La participation du Parti socialiste au gouvernement est considérée comme offrant l'occasion de créer des conditions plus favorables de « gouvernance » - une phrase qui est de plus en plus souvent énoncée en faveur des soi-disant gouvernements de gauche qui sont arrivés au pouvoir dans d'autres pays d'Amérique latine. L'idée est que si la droite ­ représentant au Chili les héritiers politiques de Pinochet ­ appliquait le même programme cela créerait des conditions d'instabilité politique plus grandes.

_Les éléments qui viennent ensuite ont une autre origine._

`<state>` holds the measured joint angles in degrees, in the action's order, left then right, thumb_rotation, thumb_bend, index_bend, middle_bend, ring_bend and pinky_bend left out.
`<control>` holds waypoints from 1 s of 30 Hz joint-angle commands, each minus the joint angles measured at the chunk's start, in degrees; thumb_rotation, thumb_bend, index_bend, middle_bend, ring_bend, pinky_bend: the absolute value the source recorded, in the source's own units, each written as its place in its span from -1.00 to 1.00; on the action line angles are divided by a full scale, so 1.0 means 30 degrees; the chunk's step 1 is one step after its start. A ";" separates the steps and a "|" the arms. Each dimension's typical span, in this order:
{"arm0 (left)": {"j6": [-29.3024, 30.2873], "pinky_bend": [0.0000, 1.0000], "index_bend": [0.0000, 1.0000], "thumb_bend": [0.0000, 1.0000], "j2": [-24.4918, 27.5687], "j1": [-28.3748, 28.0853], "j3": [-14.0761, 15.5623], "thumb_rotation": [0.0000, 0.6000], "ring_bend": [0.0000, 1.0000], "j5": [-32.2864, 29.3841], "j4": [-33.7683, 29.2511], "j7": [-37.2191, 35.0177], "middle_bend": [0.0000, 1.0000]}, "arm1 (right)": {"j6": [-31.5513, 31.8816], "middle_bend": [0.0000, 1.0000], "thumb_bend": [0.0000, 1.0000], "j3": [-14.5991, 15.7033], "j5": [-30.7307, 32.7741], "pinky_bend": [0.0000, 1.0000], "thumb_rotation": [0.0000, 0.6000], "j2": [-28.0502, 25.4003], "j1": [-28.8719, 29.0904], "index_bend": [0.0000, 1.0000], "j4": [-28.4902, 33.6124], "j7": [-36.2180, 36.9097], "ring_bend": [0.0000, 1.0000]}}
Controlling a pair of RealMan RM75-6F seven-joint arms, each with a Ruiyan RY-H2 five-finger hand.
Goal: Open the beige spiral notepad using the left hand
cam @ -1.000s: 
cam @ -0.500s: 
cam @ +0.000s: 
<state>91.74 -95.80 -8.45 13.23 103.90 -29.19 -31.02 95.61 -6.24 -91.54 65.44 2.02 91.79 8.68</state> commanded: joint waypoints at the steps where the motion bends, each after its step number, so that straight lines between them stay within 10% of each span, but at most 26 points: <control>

Lors du premier tour des élections, le 11 décembre, il ne manquait à Bachelet que quatre pour cent pour remporter la majorité absolue du vote, alors que Piñera, candidat du parti de la Rénovation nationale (RN), obtenait 25 pour cent des voix. Au second tour, le parti de droite, l'Union démocrate indépendante (UDI), et son candidat Joaquin Lavin soutenaient Piñera, alors que le Parti communiste (PC) appela à voter pour Bachelet.

Le PC chilien en décida ainsi après que Bachelet ait répondu favorablement à une série de questions que le parti stalinien avait posée à la candidate et qui touchaient des points concernant la réforme électorale, le droit du travail, les droits de l'homme et d'autres questions.

Cependant, El Siglo, l'hebdomadaire du Parti communiste, publia une déclaration qui n'était rien moins qu'un démenti tout honteux, soulignant que : « personne ne s'imagine que M. Bachelet va changer le cachet néo libéral de Concertación. Nous espérons seulement qu'elle aura quelques gestes de dignité. » La publication ajouta ; « Quelle que soit la personne à la tête du gouvernement, nous sommes et nous resterons une force d'opposition. » En fait, comme le prouve sa recommandation, le PC était et reste un pilier politique indispensable à l'Etat capitaliste au Chili, même si sa base ne cesse de chuter.